Он устало потер глаза и продолжил:

— И раз уж у нас зашел разговор о моей семье, думаю, стоит рассказать все. Чтобы два раза не возвращаться, — голос Егора стал еще серьезнее. — Так вот, вскоре после смерти отца моя мать вновь вышла замуж. Не буду никак оценивать ее поступок, что-то говорить про скоропалительность решения. Вероятно, тогда свою роль сыграло многое: тяжелое время; единственный сын, то есть я, мечтающий получить качественное высшее образование; неплохо налаженный бизнес, который без твердой руки и управления мог развалиться в любой момент.

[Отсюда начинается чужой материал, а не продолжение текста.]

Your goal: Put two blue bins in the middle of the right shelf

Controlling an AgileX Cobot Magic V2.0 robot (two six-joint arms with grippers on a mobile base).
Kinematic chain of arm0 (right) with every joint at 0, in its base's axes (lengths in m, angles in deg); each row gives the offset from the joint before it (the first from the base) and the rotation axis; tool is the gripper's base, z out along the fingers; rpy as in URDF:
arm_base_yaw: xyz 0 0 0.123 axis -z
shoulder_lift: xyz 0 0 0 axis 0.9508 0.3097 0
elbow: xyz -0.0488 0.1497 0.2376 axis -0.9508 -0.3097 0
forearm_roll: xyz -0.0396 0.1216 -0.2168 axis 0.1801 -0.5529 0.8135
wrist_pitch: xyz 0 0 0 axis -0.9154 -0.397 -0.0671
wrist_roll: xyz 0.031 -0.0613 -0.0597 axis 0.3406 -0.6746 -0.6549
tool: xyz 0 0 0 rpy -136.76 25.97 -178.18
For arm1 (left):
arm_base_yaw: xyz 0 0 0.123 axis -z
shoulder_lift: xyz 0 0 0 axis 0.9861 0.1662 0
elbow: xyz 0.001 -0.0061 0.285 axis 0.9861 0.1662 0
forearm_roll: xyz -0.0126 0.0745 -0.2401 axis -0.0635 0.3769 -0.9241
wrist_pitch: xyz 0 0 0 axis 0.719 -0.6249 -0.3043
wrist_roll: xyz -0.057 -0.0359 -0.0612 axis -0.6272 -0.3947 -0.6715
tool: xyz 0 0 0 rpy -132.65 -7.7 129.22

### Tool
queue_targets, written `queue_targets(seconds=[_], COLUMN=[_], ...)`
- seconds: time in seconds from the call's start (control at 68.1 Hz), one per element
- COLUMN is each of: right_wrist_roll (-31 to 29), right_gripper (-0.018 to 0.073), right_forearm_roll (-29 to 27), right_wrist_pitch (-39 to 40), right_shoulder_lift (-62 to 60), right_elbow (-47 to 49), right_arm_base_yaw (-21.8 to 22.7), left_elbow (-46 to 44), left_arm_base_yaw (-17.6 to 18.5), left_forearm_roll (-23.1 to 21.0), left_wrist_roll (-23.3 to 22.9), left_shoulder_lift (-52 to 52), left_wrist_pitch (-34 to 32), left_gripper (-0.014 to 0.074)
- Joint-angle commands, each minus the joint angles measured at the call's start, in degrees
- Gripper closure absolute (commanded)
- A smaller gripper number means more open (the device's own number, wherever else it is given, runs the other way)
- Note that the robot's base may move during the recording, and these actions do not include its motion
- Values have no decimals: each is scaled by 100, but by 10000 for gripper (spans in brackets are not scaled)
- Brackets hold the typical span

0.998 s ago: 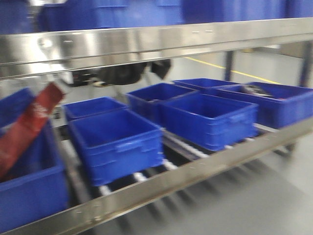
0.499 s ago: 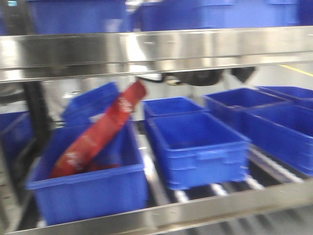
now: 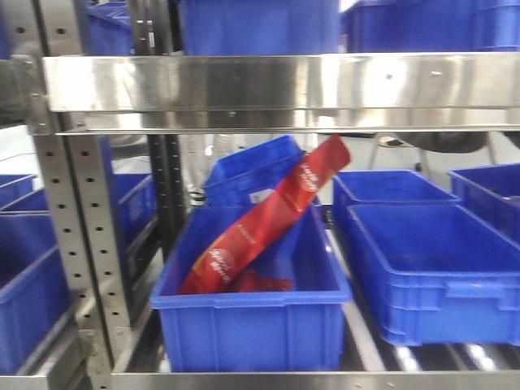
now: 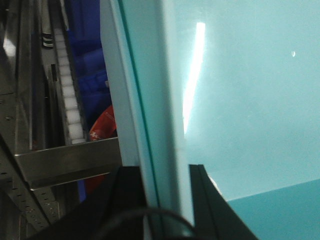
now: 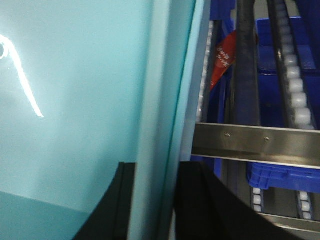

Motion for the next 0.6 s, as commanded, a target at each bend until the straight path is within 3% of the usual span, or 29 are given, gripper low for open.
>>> queue_targets(seconds=[0.0, 0.587], right_wrist_roll=[-22, -22], right_gripper=[715, 715], right_forearm_roll=[-31, -31], right_wrist_pitch=[459, 459], right_shoulder_lift=[-97, -97], right_elbow=[105, 105], right_arm_base_yaw=[18, 18], left_elbow=[-92, -92], left_arm_base_yaw=[27, 27], left_forearm_roll=[-86, -86], left_wrist_roll=[125, 125], left_shoulder_lift=[-127, -127], left_wrist_pitch=[-491, -491], left_gripper=[707, 707])
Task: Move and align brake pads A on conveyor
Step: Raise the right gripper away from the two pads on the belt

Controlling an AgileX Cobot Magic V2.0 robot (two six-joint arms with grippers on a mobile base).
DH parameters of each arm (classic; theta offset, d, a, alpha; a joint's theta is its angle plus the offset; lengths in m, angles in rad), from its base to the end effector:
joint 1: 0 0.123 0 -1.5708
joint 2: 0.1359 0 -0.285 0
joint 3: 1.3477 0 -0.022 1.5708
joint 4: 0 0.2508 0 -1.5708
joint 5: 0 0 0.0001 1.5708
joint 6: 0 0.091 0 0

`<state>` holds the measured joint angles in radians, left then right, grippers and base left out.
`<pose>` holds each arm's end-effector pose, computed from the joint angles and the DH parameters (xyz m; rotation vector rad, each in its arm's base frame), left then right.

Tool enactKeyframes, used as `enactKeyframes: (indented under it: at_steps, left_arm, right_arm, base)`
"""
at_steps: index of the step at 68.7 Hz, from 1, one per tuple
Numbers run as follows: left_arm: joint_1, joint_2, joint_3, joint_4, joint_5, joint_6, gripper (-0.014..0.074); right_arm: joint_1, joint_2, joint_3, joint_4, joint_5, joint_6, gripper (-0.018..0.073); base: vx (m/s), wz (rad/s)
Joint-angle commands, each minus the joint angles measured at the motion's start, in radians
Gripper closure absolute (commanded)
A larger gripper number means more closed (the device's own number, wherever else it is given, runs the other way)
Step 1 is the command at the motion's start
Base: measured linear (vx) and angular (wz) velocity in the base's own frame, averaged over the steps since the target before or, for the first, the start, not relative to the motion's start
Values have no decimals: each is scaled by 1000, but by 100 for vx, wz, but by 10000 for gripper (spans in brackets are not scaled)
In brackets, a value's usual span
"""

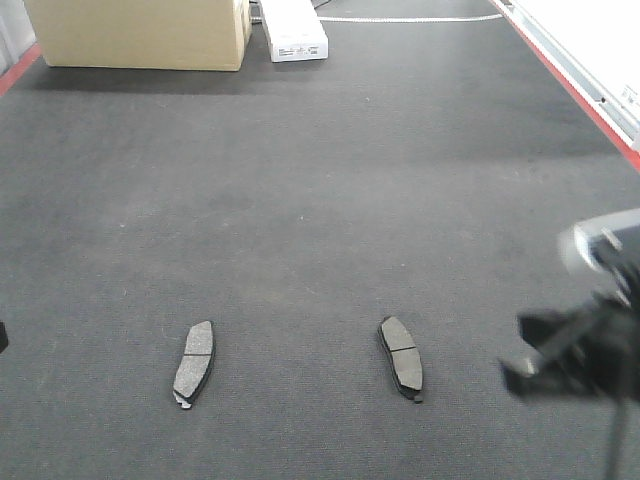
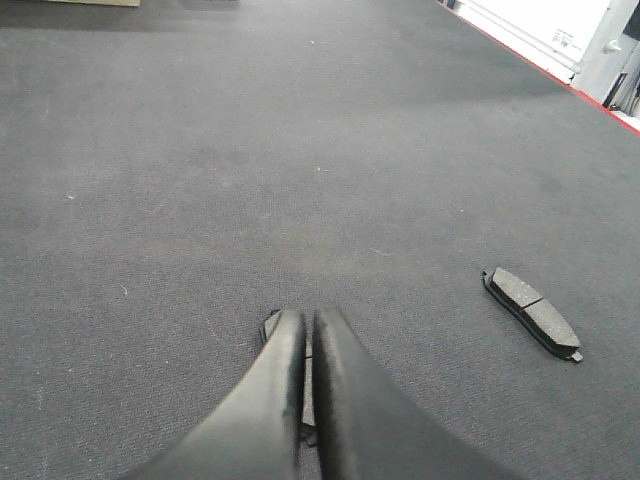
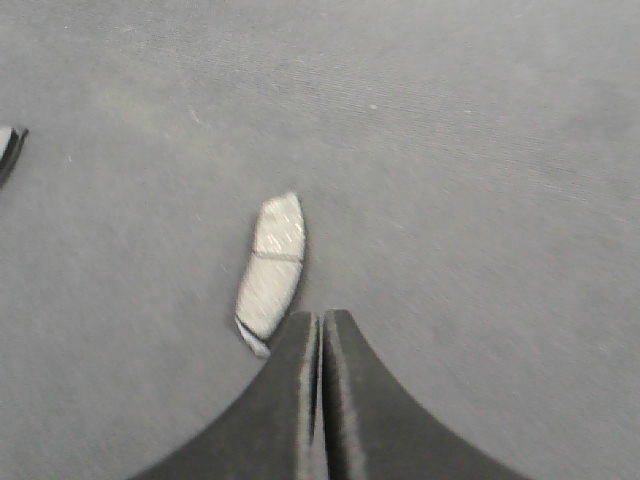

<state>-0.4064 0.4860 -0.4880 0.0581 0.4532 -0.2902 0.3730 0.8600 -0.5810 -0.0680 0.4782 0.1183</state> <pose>0.0939 -0.0379 0.3009 0.1474 1.9498 -0.4034 0.1563 0.0581 0.2795 -0.3357 2.2217 0.1982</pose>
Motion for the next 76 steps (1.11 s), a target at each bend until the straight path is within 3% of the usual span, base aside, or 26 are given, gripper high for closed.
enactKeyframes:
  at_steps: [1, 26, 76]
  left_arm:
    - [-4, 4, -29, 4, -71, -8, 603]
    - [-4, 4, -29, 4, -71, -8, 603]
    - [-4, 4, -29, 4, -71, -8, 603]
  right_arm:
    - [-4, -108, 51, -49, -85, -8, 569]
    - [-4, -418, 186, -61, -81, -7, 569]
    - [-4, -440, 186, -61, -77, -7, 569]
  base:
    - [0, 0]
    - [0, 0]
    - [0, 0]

Видимо, все это было сильной мотивацией для замужества. Короче, маман вышла за Степана Борисовича Шацкого. Он-то и взял управление отцовской компанией в свои руки, сохранил ее, преуспел… Для нашего же рассказа важна другая деталь: у этого человека была дочь от первого брака. Элеонора, Эля.

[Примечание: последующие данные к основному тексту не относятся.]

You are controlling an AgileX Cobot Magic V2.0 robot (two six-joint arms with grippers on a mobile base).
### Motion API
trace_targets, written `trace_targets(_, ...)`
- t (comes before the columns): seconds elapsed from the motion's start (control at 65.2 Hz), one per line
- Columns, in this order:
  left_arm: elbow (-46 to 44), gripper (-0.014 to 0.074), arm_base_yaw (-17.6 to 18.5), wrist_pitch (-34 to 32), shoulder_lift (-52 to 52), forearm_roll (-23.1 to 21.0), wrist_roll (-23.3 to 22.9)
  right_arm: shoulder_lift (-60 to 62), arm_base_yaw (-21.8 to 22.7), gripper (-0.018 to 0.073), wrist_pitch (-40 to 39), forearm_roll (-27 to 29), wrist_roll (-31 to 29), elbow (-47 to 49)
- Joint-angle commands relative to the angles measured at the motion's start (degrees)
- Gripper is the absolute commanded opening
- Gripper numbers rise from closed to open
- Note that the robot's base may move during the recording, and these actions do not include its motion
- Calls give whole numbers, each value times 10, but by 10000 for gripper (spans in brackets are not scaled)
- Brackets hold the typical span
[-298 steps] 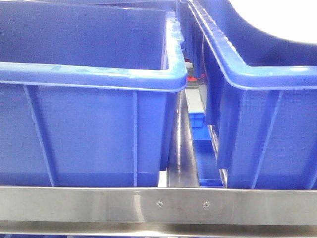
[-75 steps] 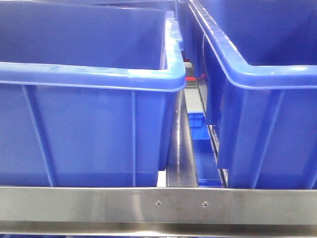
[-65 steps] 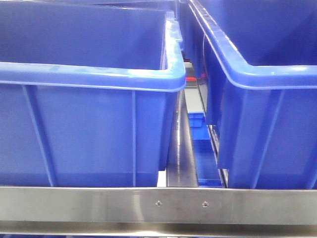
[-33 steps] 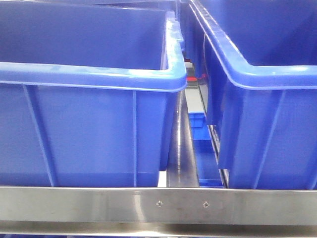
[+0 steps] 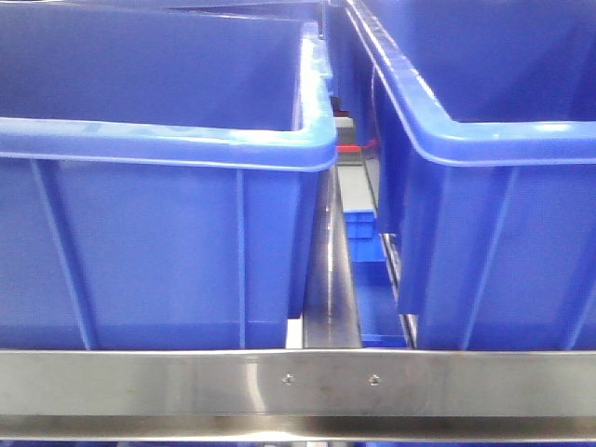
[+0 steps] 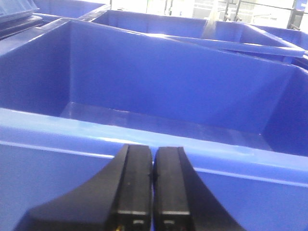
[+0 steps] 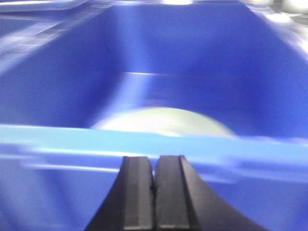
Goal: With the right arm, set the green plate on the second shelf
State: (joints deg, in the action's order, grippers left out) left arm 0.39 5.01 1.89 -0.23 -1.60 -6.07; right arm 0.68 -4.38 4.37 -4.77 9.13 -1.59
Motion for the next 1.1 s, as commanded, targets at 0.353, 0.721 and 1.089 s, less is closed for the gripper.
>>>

— То есть ты и Эля… — переспросила Таня и хотела рукой прикрыть невольно открывшийся рот, но удержалась от картинного жеста.

— Мы росли вместе, почти как брат и сестра. Постоянно были рядом. В нас прививали симпатию друг к другу, прямо-таки искусственно выращивали ее. Друзья поощрялись только общие, увлечения — похожие, будущее — совместное.

Княжев покачал головой, как будто не верил своим же словам.

— Поначалу я всячески старался уйти от этой опеки, особенно в университете, когда захотелось хлебнуть свободы после домашних правил. Но по натуре я не революционер. Мне противно постоянно сражаться, быть в обороне… И в какой-то момент я уже не воротил нос на предложения Эли сходить куда-то вдвоем, наши романтические ужины перестали быть обузой. Я решил: «Почему бы и нет, если сердцу все равно для кого биться? Единственная любовь, детская, закономерно оказалась несчастливой, поэтому нет никакой разницы, кто будет рядом». А потом как-то незаметно, случайно стал замечать мелочи, то, что раньше было неважно. Совсем малюсенькие детали, но они укладывались где-то внутри меня. Кирпичик за кирпичиком. Когда же стена дошла вот сюда, — Егор провел ребром ладони по горлу, — все… Дыхания не осталось.

Таня не шевелилась, словно любым движением могла помешать волне откровенности. А Княжев оперся обеими руками на колени и сцепил пальцы в замок. Смотрел он прямо перед собой.

— Еще летом я убеждал себя, что это глупости, что жить нужно без идеализации партнера. Так даже лучше. Но не смог. И с Элей мы расстались, ты это знаешь. М-да… Но все это я рассказываю тебе еще вот по какой причине. Несмотря на все трения и шероховатости, мы с Элей все равно часть семьи. Она же является и совладельцем «Центринвеста». И может прийти ко мне. В любой момент. Со своей проблемой или даже просто так, без повода. — Егор перевел глаза на лицо Тани. — Мы с ней остались друзьями, очень близкими. Но только друзьями. В этих словах нет двойного дна. Они значат лишь то, что значат. И ты должна мне верить.

Повисла пауза. Таня лихорадочно облизала губы.

— Ты ждешь от меня какого-нибудь ответа?

— Да. Того, что ты все правильно поняла.

— Хорошо. Надеюсь, я все поняла верно. А ты, ты сам себя понимаешь? — вопрос вылетел раньше, чем она успела его обдумать.

— Полагаю, да. Я не знаю, что будет впереди, но пока мне комфортно с тобой. Согласен, иногда не подозреваешь, чего от тебя ждать: очередной колкости, взрыва или улыбки. Но ты настоящая, и это главное. Неживых людей мне с лихвой хватает в бизнесе. Так что поживем — увидим.

— Вряд ли я ошибусь, если предположу, что твоя мама совсем не рада вашему с Элей разрыву…

Таня нашла торчащую из рукава кофты ниточку и рассеянно мусолила ее пальцами.

— У нас с маман редчайшее свойство — полное несовпадение взглядов на жизнь. Знак качества, отмеченный не одним годом. — Егор лениво следил за механическими движениями Тани сквозь полуопущенные веки. — Но решения относительно себя я принимаю сам, без оглядки на стенания родственников.